• [WHAT TO PRODUCE]: Only the number is wanted: tally the lines below that contain the word "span".

• [DATASET EXCERPT]:

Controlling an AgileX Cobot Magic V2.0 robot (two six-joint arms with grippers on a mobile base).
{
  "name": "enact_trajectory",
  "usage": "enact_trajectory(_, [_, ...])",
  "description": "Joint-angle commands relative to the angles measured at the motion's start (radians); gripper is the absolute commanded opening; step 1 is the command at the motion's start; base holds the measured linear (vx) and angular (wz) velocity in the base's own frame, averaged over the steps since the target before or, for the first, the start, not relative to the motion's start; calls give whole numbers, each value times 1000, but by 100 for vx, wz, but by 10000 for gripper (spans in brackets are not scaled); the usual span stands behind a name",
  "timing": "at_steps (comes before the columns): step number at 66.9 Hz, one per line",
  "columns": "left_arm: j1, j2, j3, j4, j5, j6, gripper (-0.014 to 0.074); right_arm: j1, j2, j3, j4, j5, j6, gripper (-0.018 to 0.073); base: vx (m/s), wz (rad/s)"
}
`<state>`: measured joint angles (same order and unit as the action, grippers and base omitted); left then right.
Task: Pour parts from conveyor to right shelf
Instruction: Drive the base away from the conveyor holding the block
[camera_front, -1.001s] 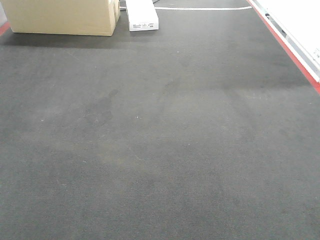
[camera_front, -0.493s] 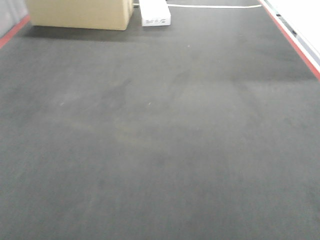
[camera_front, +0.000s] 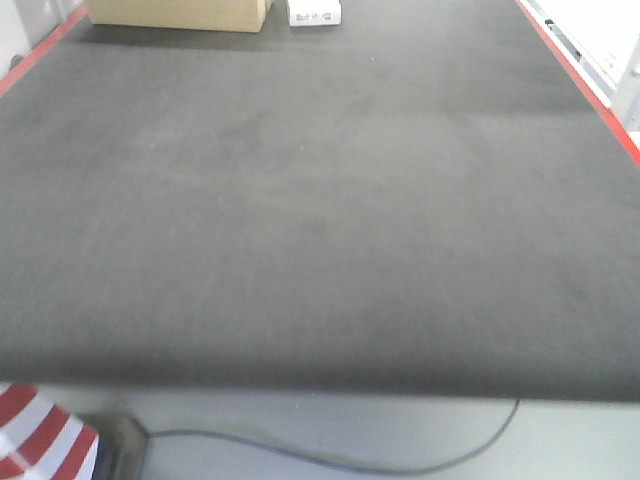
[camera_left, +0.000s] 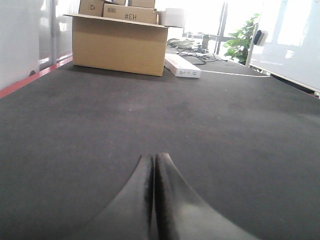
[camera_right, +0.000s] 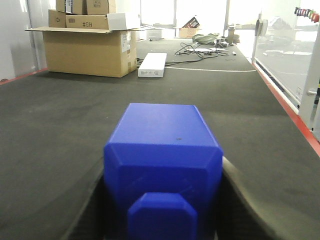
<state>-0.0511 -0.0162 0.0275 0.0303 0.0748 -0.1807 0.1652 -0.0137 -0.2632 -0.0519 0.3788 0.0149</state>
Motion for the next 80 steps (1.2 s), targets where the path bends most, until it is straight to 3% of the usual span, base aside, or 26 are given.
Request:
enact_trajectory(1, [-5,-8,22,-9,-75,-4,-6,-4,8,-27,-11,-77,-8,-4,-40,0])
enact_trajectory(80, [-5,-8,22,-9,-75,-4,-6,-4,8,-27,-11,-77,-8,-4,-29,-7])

• [ANSWER BOX]: 2